Credit data firm Experian has seen its revenue increase as it revealed that more customers are using analytics to show the impact of higher utility bills on households.
The company reported a 7% increase in current revenues for the first half of the financial year, from US$3 billion (£2.5 billion) last year to US$3.2 billion this year (£2.7 billion). .
The FTSE 100-listed company, which conducts credit checks for businesses and consumers, said sales were boosted by new products, new customers and expanding customer base.
It also reported rising profits, with benchmark profits reaching US$881 million (£738 million), up 8% from US$813 billion (£681 million) this time last year.
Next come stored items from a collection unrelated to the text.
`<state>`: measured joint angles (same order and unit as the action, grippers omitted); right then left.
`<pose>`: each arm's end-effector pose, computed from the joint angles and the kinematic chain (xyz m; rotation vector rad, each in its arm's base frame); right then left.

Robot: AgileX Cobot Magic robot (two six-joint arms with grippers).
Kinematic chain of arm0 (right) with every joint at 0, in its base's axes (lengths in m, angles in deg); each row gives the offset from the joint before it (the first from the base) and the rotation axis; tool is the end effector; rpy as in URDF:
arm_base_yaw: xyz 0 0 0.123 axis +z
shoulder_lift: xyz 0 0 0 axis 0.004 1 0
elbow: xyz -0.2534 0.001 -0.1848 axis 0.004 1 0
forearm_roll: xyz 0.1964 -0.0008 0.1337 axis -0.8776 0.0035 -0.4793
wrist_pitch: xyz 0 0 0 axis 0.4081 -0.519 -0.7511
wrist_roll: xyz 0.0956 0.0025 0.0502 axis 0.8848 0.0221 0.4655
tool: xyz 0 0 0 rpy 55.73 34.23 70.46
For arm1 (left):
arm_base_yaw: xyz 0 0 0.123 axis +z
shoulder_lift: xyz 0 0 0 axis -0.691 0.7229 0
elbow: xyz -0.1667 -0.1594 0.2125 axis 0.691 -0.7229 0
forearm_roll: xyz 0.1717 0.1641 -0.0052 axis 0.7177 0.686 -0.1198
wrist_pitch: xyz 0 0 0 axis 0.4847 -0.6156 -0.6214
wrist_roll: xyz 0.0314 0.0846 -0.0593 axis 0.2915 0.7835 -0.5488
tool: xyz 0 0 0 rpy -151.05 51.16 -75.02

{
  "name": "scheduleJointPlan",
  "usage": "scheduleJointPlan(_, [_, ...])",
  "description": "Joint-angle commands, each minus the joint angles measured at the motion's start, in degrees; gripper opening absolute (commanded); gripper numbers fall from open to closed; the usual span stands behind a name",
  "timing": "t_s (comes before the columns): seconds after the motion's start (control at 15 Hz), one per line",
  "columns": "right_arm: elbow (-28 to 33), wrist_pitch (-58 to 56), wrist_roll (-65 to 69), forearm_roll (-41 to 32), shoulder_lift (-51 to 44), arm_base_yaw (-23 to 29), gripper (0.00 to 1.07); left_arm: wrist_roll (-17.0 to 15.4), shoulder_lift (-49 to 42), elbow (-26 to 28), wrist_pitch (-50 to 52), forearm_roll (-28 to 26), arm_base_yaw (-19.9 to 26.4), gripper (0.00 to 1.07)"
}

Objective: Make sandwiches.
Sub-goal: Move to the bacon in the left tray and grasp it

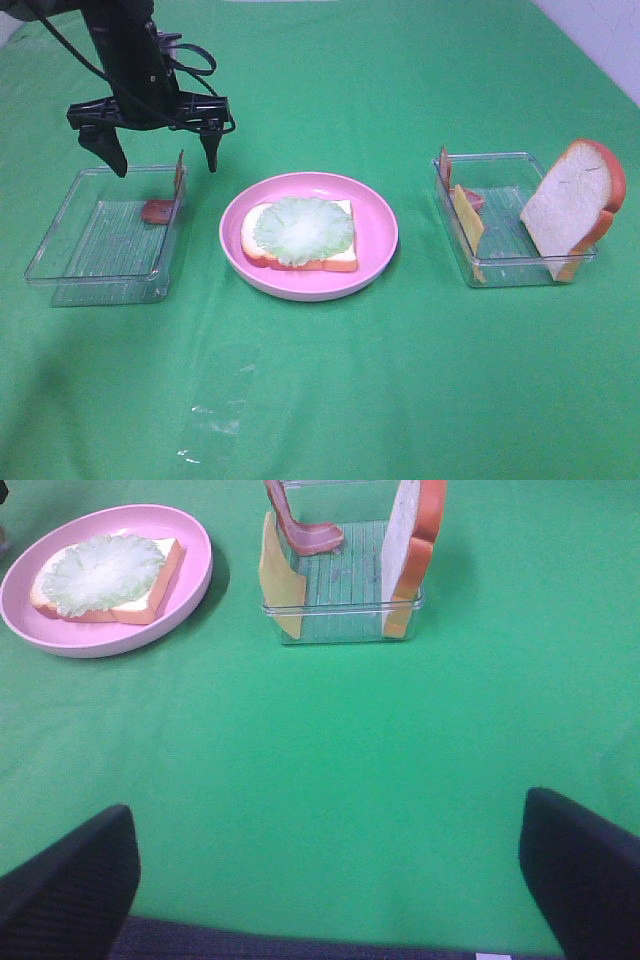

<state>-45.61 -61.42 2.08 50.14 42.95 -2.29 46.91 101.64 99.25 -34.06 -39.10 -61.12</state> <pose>-0.0296 0.0159 0.2469 -0.0612 2.1169 0.1022 0.4886 -0.1539 0.1849 -0.1312 2.9583 -0.1053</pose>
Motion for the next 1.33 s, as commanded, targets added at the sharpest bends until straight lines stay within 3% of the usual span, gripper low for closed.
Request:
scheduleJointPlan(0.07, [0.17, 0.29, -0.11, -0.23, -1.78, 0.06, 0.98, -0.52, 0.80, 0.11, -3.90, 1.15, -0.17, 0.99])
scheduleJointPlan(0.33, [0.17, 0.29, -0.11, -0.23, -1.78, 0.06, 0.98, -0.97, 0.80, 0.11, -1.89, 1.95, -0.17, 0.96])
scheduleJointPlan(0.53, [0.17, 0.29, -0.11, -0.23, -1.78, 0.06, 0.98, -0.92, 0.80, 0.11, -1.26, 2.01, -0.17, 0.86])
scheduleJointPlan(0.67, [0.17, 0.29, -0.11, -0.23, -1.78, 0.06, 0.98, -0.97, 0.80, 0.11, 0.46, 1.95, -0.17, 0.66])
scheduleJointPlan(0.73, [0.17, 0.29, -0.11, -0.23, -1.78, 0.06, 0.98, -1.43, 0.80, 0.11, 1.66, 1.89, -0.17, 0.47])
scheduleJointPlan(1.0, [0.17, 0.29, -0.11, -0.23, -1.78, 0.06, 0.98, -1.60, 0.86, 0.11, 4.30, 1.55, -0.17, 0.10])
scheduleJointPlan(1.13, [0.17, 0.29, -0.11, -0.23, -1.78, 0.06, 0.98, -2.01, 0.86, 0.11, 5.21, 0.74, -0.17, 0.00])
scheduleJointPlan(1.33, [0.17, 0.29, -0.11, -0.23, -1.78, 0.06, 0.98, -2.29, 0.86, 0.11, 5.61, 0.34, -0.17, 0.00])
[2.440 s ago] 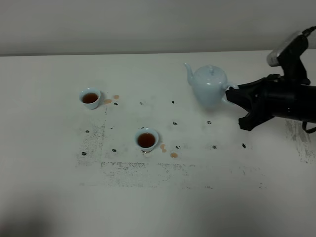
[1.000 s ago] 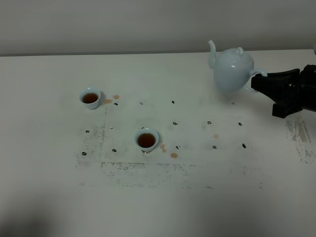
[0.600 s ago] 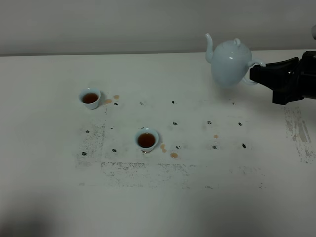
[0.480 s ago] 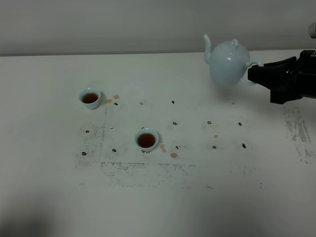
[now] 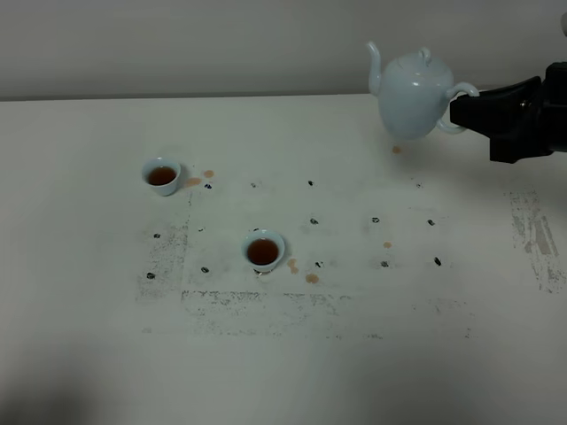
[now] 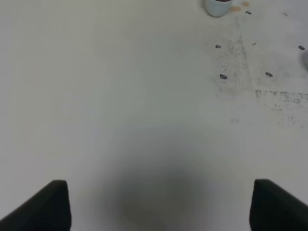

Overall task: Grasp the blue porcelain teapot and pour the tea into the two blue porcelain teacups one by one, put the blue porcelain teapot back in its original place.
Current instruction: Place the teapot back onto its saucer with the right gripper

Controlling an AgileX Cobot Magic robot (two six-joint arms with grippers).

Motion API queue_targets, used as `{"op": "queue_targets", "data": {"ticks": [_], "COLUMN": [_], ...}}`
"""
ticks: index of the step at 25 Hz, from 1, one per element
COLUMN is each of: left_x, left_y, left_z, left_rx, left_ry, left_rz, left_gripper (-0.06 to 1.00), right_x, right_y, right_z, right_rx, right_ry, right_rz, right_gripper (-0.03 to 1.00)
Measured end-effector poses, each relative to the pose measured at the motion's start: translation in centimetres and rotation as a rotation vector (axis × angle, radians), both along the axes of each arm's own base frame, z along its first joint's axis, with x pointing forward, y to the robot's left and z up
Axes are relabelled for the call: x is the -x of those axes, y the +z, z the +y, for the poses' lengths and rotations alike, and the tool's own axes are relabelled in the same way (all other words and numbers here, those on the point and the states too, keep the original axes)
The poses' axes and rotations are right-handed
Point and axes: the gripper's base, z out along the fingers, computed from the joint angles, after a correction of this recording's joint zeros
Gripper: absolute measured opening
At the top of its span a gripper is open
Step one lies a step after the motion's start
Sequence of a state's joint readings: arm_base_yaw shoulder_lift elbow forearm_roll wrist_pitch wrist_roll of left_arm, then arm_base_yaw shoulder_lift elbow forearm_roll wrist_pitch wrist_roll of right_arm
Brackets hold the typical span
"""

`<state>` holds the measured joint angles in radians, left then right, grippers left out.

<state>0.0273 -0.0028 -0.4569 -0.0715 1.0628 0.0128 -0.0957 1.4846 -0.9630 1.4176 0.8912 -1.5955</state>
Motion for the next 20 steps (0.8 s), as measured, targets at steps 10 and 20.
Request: {"op": "queue_targets", "data": {"ticks": [10,20], "left_x": [0.0,0.0], "left_y": [0.0,0.0], "left_z": [0.0,0.0], "left_rx": [0.000,0.000], "left_ry": [0.000,0.000], "left_rz": [0.000,0.000], "left_gripper": [0.72,0.72], "right_x": [-0.1,-1.0], "right_y": [-0.5,0.7], "right_z": [0.7,2.6], "right_rx": [0.052,-0.065], "right_ry": [-0.028,-0.012], "right_rz": [0.034,-0.101], "right_gripper": [0.04,0.04]}}
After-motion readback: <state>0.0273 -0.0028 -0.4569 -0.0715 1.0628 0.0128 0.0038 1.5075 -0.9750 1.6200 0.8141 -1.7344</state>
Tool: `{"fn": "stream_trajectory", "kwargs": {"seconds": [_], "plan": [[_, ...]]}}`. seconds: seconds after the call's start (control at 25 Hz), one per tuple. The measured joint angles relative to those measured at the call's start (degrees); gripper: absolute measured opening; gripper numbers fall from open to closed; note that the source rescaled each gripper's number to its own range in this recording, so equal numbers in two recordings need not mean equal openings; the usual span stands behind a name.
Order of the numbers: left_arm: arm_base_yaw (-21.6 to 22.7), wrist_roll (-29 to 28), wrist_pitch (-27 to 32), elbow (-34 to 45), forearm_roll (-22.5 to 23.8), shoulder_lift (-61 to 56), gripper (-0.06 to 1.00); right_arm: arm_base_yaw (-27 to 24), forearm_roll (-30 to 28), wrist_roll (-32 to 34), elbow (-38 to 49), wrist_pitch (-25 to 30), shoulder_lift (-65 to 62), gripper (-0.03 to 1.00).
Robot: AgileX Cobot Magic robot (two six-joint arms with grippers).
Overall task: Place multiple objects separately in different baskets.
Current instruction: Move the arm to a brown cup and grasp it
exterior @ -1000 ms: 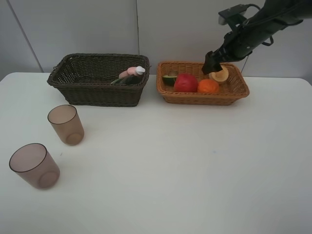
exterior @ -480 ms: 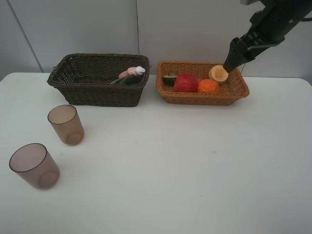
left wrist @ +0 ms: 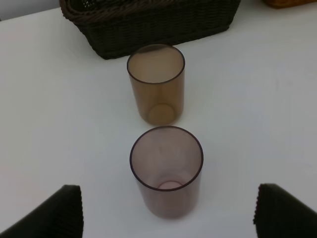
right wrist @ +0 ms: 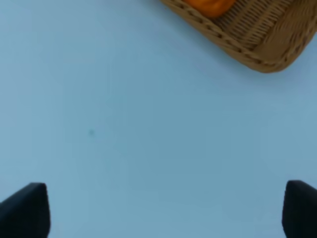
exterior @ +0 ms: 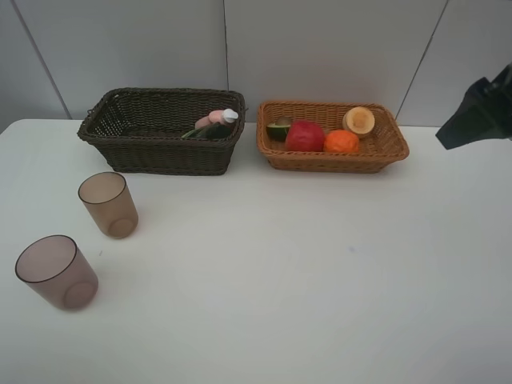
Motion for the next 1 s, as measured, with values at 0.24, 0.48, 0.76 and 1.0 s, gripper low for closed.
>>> {"fn": "stream_trajectory", "kwargs": {"seconds": [0.24,0.48,0.76,1.0], "plan": [[0.0,0.0,0.0,0.0,0.0,0.0,0.94,-6.1,1.1,3.2,10.3,-0.2,-16.1,0.98],[0.0,0.0,0.0,0.0,0.0,0.0,0.94,-9.3,4.2,3.4,17.8,-0.2,-32.2,0.98],[0.0,0.0,0.0,0.0,0.0,0.0,0.94,-9.3,8.5,3.6,26.0,-0.2,-46.2,0.98],[0.0,0.0,0.0,0.0,0.0,0.0,0.94,-9.3,8.7,9.3,29.8,0.9,-55.7,0.98]]}}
Experian said it plays a “key role” in helping communities deal with cost-of-living pressures because it gives people and businesses the tools to manage their finances and save money.
In the UK, recent financial volatility has led to some changes in customer behavior, the group said.
Lenders are more focused on risk-based analysis and adjusting their criteria for new customers, indicating they are more wary of who they lend to and what risks they take.
Among its utility and energy clients, Experian notes that it has seen increased demand for analytics that reveal the impact of energy price effects on households.
The company, which employs more than 21,000 people in 30 countries, said it now reaches 145 million free consumer members in its three largest markets, nearly a fifth more than last year.
Members can use the service to check their credit score and receive credit reports, as well as compare cards and loans.
Experian CEO Brian Cassin said: “We delivered another strong performance in the first half driven by new products, new business wins and consumer expansion.
“While we expect economic conditions to be more difficult for the remainder of the year and we see some stronger comparables in the third quarter, our full year outlook remains unchanged.
“As many households and businesses enter a difficult period of rising costs in the coming months, we will also continue our mission to help millions of people improve their financial health and save money.”
Analysts noted that Experian is well positioned to weather economic storms, in part because people are likely to be stricter with their finances during tough times.
Matt Britzman, equity analyst at Hargreaves Lansdown, said: “This has been a decent half for Experian, which has managed to maintain momentum despite consumers and businesses facing higher inflation and rising costs.
“However, the threat of a global downturn remains, but with consumers working through their savings and looking to borrow money to fund their lifestyles, Experian is in a position to get some relief there.
“There are already signs that lenders want to do extra due diligence when making loans. Services such as extra affordability and customer segment analysis have led to increased demand.”